───── Material provided ─────
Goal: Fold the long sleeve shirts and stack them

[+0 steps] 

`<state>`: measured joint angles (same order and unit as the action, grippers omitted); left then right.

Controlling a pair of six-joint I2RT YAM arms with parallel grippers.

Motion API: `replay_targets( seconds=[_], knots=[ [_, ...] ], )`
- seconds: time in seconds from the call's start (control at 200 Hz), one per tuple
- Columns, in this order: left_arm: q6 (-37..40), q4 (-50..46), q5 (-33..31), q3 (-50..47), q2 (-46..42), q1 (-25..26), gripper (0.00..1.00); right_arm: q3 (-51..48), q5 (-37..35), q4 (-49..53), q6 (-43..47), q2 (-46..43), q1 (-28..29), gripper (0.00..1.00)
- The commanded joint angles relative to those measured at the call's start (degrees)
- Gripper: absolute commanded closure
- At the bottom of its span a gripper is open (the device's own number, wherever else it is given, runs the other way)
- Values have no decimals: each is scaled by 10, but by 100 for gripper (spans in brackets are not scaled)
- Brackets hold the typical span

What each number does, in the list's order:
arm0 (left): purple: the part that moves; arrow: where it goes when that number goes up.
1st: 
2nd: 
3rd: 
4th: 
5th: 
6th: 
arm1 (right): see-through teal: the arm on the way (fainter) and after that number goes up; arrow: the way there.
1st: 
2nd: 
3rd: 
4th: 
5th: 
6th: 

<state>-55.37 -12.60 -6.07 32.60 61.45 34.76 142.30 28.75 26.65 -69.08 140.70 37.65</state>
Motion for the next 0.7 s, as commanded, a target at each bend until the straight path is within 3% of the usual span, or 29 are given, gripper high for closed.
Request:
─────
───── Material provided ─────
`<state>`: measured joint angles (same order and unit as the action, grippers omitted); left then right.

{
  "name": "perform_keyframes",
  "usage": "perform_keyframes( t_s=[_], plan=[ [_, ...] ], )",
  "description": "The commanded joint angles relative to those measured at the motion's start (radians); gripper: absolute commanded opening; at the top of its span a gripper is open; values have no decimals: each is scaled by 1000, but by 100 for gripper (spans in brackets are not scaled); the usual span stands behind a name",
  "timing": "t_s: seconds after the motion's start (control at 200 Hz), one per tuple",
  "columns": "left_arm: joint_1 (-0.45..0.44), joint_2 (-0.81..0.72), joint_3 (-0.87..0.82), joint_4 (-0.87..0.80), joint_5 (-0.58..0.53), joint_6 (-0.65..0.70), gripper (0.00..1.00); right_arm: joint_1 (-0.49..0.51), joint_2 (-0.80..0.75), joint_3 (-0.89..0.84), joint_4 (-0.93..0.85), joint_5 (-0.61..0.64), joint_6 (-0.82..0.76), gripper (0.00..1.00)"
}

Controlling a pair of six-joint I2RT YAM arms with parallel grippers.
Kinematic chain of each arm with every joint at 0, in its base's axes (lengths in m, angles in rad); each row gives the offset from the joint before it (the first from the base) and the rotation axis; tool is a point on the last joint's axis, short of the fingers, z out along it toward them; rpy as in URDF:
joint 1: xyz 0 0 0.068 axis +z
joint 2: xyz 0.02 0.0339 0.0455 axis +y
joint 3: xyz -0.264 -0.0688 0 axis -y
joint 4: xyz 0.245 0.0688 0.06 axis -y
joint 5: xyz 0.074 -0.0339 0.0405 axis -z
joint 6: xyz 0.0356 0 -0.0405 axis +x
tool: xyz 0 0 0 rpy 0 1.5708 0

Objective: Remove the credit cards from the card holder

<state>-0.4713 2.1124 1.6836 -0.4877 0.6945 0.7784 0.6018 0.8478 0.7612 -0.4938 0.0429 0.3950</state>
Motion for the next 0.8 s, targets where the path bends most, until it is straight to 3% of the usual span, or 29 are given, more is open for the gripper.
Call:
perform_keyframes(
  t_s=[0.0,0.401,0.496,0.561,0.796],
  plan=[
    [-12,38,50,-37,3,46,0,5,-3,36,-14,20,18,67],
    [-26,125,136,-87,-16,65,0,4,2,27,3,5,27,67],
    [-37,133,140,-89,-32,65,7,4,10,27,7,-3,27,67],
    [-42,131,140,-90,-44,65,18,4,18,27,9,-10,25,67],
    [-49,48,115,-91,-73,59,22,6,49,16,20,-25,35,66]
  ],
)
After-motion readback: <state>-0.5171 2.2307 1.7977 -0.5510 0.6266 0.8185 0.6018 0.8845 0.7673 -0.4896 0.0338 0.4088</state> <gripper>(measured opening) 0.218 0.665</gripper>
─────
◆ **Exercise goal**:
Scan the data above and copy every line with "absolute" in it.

◆ **Output of the exercise**:
- Gripper: absolute commanded closure
  "description": "The commanded joint angles relative to those measured at the motion's start (radians); gripper: absolute commanded opening; at the top of its span a gripper is open; values have no decimals: each is scaled by 1000, but by 100 for gripper (spans in brackets are not scaled); the usual span stands behind a name",

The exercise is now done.